- EXERCISE GOAL -
The answer is a stretch of the material below, returned exactly: the line containing "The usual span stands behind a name", the line containing "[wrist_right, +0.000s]", and all lines between.

- AVAILABLE DATA -
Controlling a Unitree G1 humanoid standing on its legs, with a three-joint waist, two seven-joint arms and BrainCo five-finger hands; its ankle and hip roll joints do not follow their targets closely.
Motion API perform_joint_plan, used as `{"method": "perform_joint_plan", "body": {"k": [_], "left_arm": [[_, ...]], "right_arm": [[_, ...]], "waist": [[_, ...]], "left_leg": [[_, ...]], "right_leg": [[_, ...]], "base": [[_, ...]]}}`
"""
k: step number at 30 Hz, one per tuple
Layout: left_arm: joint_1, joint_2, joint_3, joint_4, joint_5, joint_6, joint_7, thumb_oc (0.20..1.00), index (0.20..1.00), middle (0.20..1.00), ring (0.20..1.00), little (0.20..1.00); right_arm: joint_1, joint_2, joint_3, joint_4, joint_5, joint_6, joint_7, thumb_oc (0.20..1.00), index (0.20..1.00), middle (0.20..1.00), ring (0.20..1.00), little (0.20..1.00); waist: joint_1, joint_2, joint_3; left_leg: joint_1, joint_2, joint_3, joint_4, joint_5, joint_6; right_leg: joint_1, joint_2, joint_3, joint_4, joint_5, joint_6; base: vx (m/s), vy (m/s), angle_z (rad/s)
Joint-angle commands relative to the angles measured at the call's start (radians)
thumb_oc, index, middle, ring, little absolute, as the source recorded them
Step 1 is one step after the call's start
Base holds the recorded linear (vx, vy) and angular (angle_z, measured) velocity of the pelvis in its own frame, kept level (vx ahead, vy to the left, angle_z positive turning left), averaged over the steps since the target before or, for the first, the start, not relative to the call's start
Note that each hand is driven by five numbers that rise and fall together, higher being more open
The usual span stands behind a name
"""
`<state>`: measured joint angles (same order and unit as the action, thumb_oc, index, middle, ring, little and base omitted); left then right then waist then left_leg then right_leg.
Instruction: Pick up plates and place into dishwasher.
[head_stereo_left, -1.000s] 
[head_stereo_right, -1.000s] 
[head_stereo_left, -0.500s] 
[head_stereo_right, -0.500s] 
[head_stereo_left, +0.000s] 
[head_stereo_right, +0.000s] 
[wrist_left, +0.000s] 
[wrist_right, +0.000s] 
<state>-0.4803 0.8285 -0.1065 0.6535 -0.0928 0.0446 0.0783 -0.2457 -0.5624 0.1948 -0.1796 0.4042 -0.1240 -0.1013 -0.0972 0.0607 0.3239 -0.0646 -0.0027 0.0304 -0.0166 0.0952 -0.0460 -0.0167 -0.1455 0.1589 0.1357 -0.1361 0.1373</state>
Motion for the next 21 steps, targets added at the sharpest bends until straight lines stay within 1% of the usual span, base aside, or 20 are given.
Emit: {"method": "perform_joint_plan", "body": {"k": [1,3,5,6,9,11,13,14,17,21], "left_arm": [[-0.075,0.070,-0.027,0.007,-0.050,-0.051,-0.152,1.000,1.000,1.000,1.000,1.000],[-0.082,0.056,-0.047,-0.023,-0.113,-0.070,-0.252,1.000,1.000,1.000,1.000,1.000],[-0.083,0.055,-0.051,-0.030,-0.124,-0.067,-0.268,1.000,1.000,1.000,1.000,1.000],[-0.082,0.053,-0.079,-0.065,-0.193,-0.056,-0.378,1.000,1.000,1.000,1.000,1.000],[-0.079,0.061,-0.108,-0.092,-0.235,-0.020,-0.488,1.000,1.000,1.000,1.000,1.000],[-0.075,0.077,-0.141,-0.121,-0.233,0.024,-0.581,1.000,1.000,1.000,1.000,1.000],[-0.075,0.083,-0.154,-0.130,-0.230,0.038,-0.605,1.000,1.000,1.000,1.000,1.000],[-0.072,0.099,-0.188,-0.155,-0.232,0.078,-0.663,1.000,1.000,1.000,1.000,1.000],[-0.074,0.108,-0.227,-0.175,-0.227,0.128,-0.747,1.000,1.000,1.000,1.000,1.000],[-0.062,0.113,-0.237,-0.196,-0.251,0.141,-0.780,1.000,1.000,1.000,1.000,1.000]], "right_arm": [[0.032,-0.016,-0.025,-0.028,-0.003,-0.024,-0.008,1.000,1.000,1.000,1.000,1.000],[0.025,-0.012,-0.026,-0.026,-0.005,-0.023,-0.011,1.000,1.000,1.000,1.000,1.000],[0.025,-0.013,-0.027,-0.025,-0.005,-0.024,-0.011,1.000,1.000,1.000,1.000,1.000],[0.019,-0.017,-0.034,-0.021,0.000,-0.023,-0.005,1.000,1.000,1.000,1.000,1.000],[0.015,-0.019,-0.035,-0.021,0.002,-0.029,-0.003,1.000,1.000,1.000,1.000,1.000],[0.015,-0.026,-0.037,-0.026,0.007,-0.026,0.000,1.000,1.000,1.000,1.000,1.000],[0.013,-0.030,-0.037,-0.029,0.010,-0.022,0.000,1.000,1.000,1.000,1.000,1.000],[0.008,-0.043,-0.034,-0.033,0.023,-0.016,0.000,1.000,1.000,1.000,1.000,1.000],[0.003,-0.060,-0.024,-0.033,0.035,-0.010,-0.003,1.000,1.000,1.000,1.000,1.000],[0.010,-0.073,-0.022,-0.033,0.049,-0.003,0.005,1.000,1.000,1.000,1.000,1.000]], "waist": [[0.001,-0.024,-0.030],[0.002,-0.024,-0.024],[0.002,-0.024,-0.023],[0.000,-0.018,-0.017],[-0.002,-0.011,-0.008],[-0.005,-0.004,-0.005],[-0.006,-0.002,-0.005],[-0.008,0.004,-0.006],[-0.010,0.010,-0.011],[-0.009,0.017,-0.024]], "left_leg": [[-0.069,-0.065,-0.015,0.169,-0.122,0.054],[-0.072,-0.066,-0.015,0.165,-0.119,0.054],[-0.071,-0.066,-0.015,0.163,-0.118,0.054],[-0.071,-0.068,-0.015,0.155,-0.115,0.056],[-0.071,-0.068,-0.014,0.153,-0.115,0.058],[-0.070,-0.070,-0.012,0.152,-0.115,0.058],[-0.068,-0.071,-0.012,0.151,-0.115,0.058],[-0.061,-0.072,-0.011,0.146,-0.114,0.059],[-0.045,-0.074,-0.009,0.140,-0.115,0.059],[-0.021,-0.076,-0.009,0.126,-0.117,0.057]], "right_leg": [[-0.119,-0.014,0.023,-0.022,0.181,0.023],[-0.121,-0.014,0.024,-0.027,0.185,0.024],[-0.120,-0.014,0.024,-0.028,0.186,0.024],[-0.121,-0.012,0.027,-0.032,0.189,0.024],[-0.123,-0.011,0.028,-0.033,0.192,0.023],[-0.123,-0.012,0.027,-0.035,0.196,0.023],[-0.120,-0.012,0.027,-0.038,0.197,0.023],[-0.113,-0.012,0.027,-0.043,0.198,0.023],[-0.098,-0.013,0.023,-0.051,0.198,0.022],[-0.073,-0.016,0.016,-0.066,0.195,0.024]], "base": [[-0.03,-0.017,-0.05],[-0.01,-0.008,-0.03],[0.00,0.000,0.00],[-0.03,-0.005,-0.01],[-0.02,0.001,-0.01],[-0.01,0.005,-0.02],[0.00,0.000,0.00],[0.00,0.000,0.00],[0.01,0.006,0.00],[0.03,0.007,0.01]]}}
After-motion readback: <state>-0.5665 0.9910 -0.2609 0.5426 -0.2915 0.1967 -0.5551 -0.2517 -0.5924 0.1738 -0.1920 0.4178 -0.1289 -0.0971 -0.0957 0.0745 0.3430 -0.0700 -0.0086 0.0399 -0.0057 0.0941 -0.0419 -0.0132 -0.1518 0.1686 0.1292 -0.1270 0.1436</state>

- TASK OUTPUT -
The usual span stands behind a name
"""
`<state>`: measured joint angles (same order and unit as the action, thumb_oc, index, middle, ring, little and base omitted); left then right then waist then left_leg then right_leg.
Instruction: Pick up plates and place into dishwasher.
[head_stereo_left, -1.000s] 
[head_stereo_right, -1.000s] 
[head_stereo_left, -0.500s] 
[head_stereo_right, -0.500s] 
[head_stereo_left, +0.000s] 
[head_stereo_right, +0.000s] 
[wrist_left, +0.000s] 
[wrist_right, +0.000s] 

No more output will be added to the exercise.